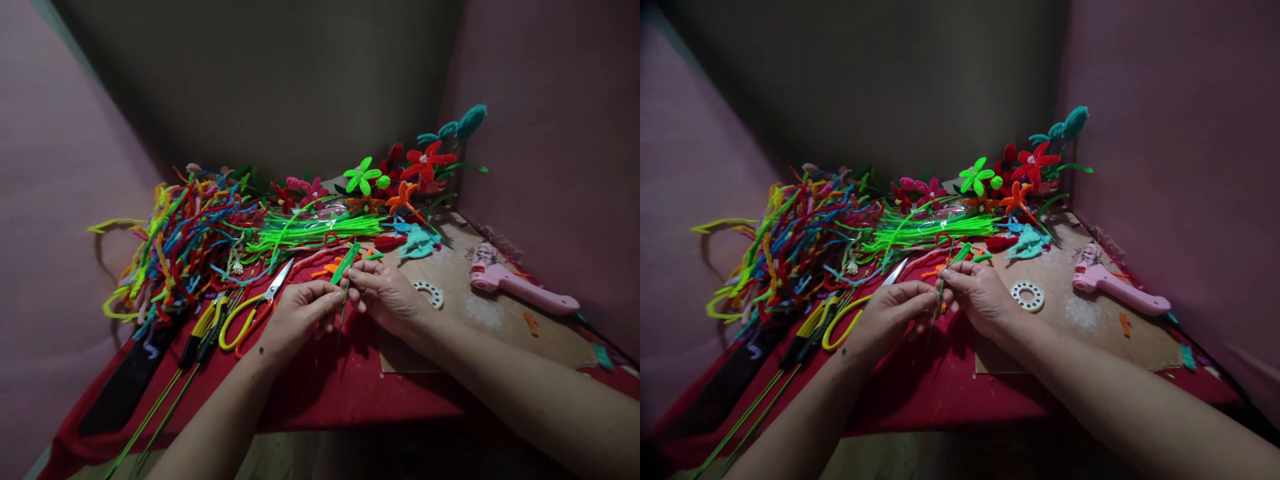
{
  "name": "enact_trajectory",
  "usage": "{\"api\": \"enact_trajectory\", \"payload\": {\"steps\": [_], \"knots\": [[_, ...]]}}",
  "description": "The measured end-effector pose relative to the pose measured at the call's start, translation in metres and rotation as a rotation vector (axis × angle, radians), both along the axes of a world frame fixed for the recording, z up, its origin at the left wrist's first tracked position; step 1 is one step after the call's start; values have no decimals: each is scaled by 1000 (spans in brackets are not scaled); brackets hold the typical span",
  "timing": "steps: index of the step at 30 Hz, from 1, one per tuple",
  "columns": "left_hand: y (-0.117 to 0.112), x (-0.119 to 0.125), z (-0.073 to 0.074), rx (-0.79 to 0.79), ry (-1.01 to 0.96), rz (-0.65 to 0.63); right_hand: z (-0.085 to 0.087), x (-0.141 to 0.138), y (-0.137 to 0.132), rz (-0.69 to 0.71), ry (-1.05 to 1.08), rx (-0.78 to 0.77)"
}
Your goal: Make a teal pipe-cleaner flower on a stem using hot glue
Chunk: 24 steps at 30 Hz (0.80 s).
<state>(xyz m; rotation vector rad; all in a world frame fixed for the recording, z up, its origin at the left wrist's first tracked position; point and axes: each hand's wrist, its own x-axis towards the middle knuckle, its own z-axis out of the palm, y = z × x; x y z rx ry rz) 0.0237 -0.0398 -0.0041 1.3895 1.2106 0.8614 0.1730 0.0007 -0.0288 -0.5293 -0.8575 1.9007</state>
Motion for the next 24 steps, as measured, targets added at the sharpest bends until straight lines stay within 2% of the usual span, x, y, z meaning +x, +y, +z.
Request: {"api": "enact_trajectory", "payload": {"steps": [8,13,15,18,21,24], "knots": [[-3,8,4,48,142,37,-4,-2,-1,-66,-124,55],[-4,13,-2,303,326,113,-8,-3,-2,-89,-181,103],[-4,13,-4,340,332,137,-8,-3,-3,-85,-177,99],[-3,11,-3,174,193,116,-6,-3,-4,-63,-148,81],[-2,9,-2,-26,-42,98,-5,-2,-5,-34,-107,62],[1,8,-3,-158,-253,96,-4,-1,-4,-19,-67,33]]}}
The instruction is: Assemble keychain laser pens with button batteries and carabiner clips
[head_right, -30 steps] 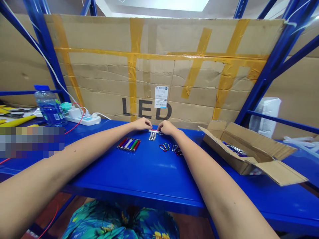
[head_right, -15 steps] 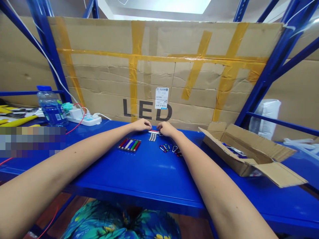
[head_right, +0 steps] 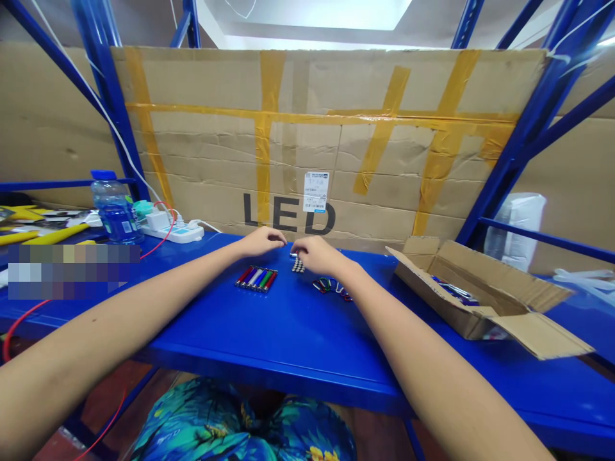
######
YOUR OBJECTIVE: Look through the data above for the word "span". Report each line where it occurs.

TASK RESPONSE:
  "description": "The measured end-effector pose relative to the pose measured at the call's start, translation in metres and rotation as a rotation vector (axis × angle, radians), both along the axes of a world frame fixed for the recording, z up, its origin at the left wrist's first tracked position; step 1 is one step after the call's start; values have no decimals: each is scaled by 1000 (spans in brackets are not scaled); brackets hold the typical span",
Motion for the next 24 steps, as measured, targets added at the sharpest bends until straight lines stay within 2% of the usual span, x, y, z meaning +x, +y, +z.

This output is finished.